### WHAT IS NEEDED
Each line of the records below needs repeating exactly. Skip the pictures.

### MATERIAL FOR THE TASK
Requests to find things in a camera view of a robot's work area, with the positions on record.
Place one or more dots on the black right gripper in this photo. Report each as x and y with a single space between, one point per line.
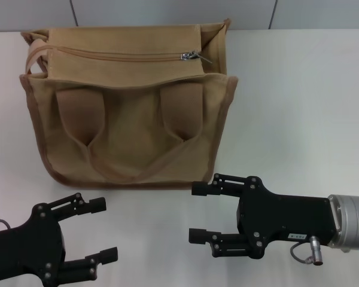
281 218

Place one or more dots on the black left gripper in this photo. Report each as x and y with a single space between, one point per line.
24 248

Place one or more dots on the khaki canvas food bag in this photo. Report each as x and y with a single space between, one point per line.
131 134

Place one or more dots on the silver zipper pull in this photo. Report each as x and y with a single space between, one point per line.
190 56

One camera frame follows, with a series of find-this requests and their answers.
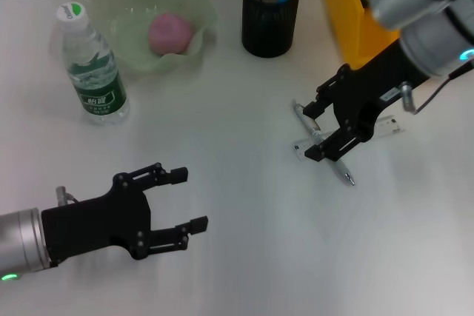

### RESULT OF THIS TASK
Requests to find things in a camera view of a robot's work area, with the positions on record.
Place one or more dots on the black right gripper in this photo. Report each as x and y with a single space between, one point per line.
281 218

Place one or more dots on the black left gripper in this photo. Report each as x and y with a single space between, one point per line.
24 248

Place one or more dots on the khaki canvas food bag in this photo. Report each as x and y with a single space between, one point per line.
131 134

Place one or more dots on the silver zipper pull in this photo. Report each as x and y with a single space between, one point per line.
190 56

One camera frame follows, with a series of find-this requests and their answers.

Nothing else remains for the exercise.